“Pero en ti hay perdón, para que seas reverenciado” (Salmo 130:4).
Es cierto que, una vez en Cristo, el creyente goza de una relación de cercanía y confianza con el Señor. Podemos acercarnos con confianza al trono de la gracia. Se nos instruye a dirigirnos a Dios en oración como a nuestro Padre.
No obstante, esa nueva relación no significa que Dios sea menos glorioso y majestuoso, o menos merecedor de nuestro respeto. Aquellos cristianos del pasado más conocidos por su cercanía al Señor fueron los mismos que mostraron el mayor grado de reverencia.

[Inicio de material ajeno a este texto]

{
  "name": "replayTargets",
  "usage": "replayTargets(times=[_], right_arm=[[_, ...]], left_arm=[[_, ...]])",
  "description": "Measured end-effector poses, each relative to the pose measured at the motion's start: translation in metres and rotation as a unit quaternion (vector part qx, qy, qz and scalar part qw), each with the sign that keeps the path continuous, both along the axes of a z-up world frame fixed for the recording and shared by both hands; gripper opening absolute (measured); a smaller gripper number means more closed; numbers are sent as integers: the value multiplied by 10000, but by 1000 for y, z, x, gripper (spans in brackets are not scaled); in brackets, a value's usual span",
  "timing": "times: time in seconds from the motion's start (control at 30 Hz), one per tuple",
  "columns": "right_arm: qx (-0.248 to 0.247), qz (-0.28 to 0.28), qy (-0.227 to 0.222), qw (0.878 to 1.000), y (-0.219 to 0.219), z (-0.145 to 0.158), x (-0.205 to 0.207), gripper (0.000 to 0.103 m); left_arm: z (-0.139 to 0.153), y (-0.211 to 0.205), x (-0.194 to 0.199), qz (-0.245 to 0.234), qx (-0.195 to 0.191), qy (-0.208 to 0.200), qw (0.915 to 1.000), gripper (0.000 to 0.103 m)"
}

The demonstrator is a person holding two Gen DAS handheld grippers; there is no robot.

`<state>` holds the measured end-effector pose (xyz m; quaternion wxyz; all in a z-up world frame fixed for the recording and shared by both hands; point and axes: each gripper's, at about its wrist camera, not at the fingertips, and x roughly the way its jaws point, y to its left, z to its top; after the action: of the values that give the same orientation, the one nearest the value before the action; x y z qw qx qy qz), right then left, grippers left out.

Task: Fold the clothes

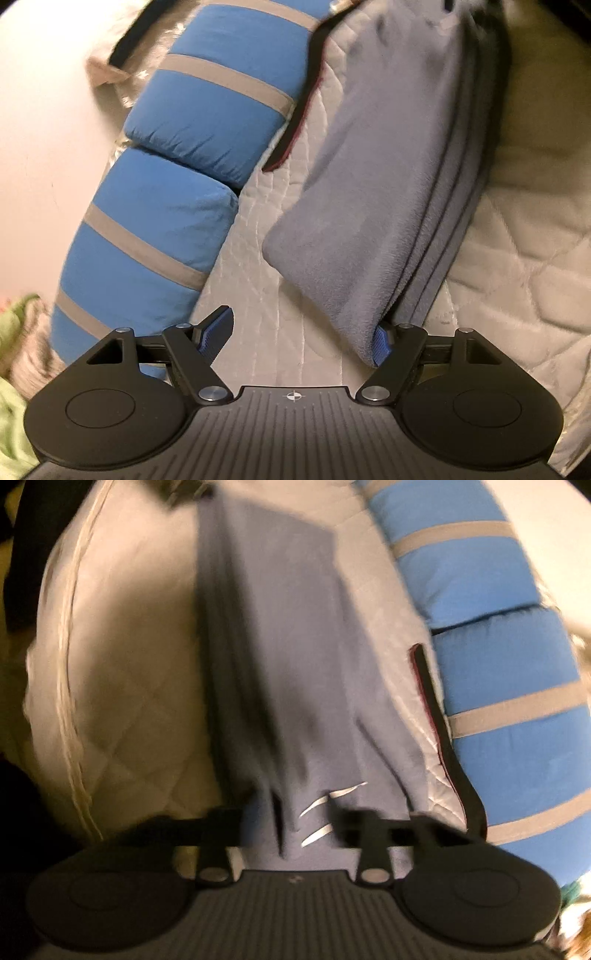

¿Qué debe infundir el hecho de que nuestros pecados hayan sido perdonados? ¿Significa eso que ahora Dios no toma tan en serio nuestros desvaríos? ¿Implica que la actitud con que nos acercamos a Él ya no cuenta? De ningún modo. El salmista entiende que el privilegio del perdón, antes que empequeñecer, aumenta nuestro sentido de admiración y respeto hacia Dios.
“El perdón engendra alivio; irónicamente, también engendra una reflexión sobria que cuadra con la reverencia y el temor piadoso, porque el pecado nunca puede ser tomado a la ligera, ni el perdón puede ser recibido con ligereza” (D. A. Carson; For the love of God : A daily companion for discovering the riches of God's Word. Volume 1 (July 2). Wheaton, Ill.: Crossway Books.
¿A dónde se ha ido la reverencia? ¿A dónde el santo temor? ¡Nuestro Dios es amor!—debemos proclamarlo a voces. Pero es también “fuego consumidor” (Heb. 12:29). “Si soy señor, ¿dónde está mi temor? dice Jehová de los ejércitos” (Mal. 1:6).